Cependant, les expulsions restent une procédure lente pour la Bosnie-Herzégovine comme pour les pays européens, principalement en raison des difficultés à organiser les vols de retour, des coûts et de l’obtention du feu vert des ambassades des pays d’origine. Comme l’a reconstitué Radio Slobodna Evropa, une agence médiatique fondée par le Congrès américain, les autorités doivent passer par l’ambassade du Pakistan à Sarajevo, qui envoie à Islamabad une demande de vérification de l’identité de la personne à expulser. Cette procédure peut prendre jusqu’à 90 jours. Jusqu’à présent, des centaines de demandes de ce type ont été envoyées et il semble que le gouvernement pakistanais ait mis beaucoup de temps à les traiter. Mais le ministre de la sécurité, M. Kecman, a déclaré que l’ambassadeur pakistanais à Sarajevo était “prêt à coopérer”. L’objectif des autorités est d’accélérer ce processus. Selon le journal, des représentants de la National database and registration authority (Nadra), une agence pakistanaise qui gère des bases de données et délivre des documents personnels, ainsi que de l’Agency for Identification Documents, Records and Data Exchange de Bosnie-Herzégovine se sont récemment rendus dans le pays des Balkans.

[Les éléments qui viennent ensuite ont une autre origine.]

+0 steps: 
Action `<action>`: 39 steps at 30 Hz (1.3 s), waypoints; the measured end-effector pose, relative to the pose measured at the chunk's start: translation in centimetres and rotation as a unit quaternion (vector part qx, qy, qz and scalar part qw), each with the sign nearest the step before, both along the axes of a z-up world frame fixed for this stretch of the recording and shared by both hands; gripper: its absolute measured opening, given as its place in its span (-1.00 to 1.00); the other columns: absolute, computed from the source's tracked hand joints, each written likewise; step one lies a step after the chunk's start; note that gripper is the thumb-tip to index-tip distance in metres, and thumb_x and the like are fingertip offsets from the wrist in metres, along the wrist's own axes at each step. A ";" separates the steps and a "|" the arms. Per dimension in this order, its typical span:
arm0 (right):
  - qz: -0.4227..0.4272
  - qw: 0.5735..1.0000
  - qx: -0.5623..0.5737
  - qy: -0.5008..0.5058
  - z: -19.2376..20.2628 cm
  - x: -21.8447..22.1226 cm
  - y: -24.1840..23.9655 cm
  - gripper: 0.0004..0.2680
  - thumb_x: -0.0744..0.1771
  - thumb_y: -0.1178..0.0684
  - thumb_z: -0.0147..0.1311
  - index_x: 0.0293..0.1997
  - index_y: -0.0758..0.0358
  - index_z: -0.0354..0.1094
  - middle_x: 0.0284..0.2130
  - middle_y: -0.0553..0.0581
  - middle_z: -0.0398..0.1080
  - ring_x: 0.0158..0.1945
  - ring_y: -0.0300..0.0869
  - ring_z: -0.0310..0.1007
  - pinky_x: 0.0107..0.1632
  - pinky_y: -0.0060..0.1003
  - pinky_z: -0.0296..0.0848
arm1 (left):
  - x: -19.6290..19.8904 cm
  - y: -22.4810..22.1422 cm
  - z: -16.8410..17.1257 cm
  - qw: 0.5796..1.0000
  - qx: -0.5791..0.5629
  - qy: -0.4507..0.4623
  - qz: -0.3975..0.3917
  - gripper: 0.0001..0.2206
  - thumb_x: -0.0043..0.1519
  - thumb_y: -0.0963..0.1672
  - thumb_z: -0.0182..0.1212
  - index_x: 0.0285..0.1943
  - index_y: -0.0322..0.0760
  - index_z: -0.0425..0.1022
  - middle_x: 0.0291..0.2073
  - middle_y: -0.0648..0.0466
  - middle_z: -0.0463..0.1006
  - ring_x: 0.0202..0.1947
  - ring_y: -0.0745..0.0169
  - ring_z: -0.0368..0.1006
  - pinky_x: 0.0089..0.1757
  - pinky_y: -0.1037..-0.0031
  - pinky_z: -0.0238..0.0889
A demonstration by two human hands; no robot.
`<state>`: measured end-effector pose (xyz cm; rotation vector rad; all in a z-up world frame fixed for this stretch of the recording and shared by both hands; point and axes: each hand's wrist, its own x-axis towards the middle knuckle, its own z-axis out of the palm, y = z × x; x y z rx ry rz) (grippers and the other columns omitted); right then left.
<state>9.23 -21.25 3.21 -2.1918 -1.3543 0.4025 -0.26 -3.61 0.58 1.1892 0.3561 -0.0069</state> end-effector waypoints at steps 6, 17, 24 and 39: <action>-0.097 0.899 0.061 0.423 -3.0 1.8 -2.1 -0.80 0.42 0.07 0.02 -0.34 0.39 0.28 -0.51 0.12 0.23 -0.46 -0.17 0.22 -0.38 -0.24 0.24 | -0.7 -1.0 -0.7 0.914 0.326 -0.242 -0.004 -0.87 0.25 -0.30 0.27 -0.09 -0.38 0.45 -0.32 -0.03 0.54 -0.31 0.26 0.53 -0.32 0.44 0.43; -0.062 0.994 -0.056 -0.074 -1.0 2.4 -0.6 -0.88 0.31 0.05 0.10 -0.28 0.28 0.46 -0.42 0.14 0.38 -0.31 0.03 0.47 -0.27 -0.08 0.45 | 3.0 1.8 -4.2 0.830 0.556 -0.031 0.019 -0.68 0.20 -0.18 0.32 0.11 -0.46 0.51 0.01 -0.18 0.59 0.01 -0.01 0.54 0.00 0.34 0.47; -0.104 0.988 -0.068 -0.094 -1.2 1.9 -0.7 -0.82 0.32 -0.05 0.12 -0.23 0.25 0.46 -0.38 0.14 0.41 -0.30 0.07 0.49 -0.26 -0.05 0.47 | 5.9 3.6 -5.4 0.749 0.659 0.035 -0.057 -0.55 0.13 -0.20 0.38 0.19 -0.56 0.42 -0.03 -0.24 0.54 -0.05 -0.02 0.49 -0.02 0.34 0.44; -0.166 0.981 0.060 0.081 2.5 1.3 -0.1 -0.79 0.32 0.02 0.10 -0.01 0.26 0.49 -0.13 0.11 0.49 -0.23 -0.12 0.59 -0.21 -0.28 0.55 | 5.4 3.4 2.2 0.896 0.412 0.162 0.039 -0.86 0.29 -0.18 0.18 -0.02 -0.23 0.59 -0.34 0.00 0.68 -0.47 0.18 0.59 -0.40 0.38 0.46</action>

L’Organisation mondiale pour les migrations (OIM), qui est de facto le bras opérationnel des institutions européennes dans le pays, joue un rôle clé à cet égard. Dans le cas du camp de Lipa, par exemple, la gestion est confiée au Service des affaires étrangères (Sfa) du ministère de la sécurité. Dans la pratique, cependant, le recrutement et les contrats du personnel sont signés par l’OIM, tandis que les salaires sont couverts par les institutions européennes. ” L’OIM est devenue l’un des donateurs les plus importants du pays, opérant dans divers secteurs de la société civile “, peut-on lire dans le rapport People on the Move in BiH 2019-2021. Les organisations qui reçoivent des fonds sont tenues de suivre les instructions et les exigences des donateurs”. C’est aussi pourquoi, selon Mlinarevic, le rôle de l’Organisation internationale pour les migrations sera primordial du côté de la “déportation”. “Je ne pense pas que nous verrons des vols directement gérés par l’UE et Frontex, je crois que ce seront les fonctionnaires de l’OIM eux-mêmes qui seront impliqués dans ces opérations comme ils le sont déjà dans l’enregistrement des données de ceux qui transitent par le pays. Il n’existe aucune ONG indépendante qui contrôle le respect des droits de l’homme, ni dans les camps ni pendant la procédure de présentation des demandes d’asile ; on demande à l’Oim de le faire alors que c’est la même organisation qui est complice des violations”.
L’avenir n’est pas rose. Dans un document publié en octobre 2021, l’UE souligne que la Bosnie-Herzégovine a conclu “des accords de réadmission avec les pays de l’UE, tous les pays des Balkans, la Turquie, la Russie, la Moldavie et le Pakistan” et que le gouvernement de Sarajevo a “proposé d’entamer des négociations également avec le Bangladesh, l’Afghanistan, le Maroc et l’Egypte”. Le Pakistan n’est que la première étape. Avec une “bonne paix” pour le droit d’asile.